[Entries taken from a collection]
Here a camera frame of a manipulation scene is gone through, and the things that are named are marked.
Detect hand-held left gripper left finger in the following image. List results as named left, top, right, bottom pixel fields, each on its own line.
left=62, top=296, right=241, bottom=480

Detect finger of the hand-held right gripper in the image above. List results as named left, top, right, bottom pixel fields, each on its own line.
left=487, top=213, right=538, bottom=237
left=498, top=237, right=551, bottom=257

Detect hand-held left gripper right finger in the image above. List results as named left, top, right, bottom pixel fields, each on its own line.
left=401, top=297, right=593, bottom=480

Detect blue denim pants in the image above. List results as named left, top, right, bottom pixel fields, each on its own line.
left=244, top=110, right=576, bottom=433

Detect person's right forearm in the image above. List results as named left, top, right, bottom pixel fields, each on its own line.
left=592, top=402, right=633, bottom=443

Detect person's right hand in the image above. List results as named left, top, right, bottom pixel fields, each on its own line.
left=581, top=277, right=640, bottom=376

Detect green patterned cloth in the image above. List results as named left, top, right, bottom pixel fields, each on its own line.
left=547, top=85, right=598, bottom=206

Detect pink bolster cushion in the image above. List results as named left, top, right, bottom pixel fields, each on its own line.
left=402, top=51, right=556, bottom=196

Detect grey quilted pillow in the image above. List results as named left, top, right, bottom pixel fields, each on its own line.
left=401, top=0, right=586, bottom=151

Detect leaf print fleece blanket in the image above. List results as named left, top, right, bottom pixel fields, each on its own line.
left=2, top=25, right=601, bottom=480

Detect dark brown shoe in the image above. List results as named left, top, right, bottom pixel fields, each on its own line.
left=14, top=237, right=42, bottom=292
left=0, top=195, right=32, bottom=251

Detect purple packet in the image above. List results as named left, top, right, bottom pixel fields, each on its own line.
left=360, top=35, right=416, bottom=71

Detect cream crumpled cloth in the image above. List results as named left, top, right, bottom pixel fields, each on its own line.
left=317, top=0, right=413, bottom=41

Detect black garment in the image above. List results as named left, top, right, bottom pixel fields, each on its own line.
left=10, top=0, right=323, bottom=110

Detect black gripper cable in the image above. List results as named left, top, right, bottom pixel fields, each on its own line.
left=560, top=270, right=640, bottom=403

▶ _TASK BRIEF_
The records shown above are to be copied exactly, every one of them.

▶ _SOLUTION TO THE EXERCISE_
Here a camera frame of a manipulation scene is gone through, and the things that are named are marked.
Detect hand-held left gripper left finger in the following image. List results as named left, top, right, bottom pixel fields, each on its own line.
left=62, top=296, right=241, bottom=480

Detect finger of the hand-held right gripper in the image above. List results as named left, top, right, bottom pixel fields, each on its own line.
left=487, top=213, right=538, bottom=237
left=498, top=237, right=551, bottom=257

Detect hand-held left gripper right finger in the image above. List results as named left, top, right, bottom pixel fields, each on its own line.
left=401, top=297, right=593, bottom=480

Detect blue denim pants in the image above. List results as named left, top, right, bottom pixel fields, each on its own line.
left=244, top=110, right=576, bottom=433

Detect person's right forearm in the image above. List results as named left, top, right, bottom pixel fields, each on its own line.
left=592, top=402, right=633, bottom=443

Detect person's right hand in the image above. List results as named left, top, right, bottom pixel fields, each on its own line.
left=581, top=277, right=640, bottom=376

Detect green patterned cloth in the image above. List results as named left, top, right, bottom pixel fields, each on its own line.
left=547, top=85, right=598, bottom=206

Detect pink bolster cushion in the image above. List results as named left, top, right, bottom pixel fields, each on its own line.
left=402, top=51, right=556, bottom=196

Detect grey quilted pillow in the image above. List results as named left, top, right, bottom pixel fields, each on its own line.
left=401, top=0, right=586, bottom=151

Detect leaf print fleece blanket in the image above. List results as named left, top, right, bottom pixel fields, each on its own line.
left=2, top=25, right=601, bottom=480

Detect dark brown shoe in the image above. List results as named left, top, right, bottom pixel fields, each on its own line.
left=14, top=237, right=42, bottom=292
left=0, top=195, right=32, bottom=251

Detect purple packet in the image above. List results as named left, top, right, bottom pixel fields, each on its own line.
left=360, top=35, right=416, bottom=71

Detect cream crumpled cloth in the image above. List results as named left, top, right, bottom pixel fields, each on its own line.
left=317, top=0, right=413, bottom=41

Detect black garment in the image above. List results as named left, top, right, bottom pixel fields, each on its own line.
left=10, top=0, right=323, bottom=110

Detect black gripper cable in the image above. List results as named left, top, right, bottom pixel fields, each on its own line.
left=560, top=270, right=640, bottom=403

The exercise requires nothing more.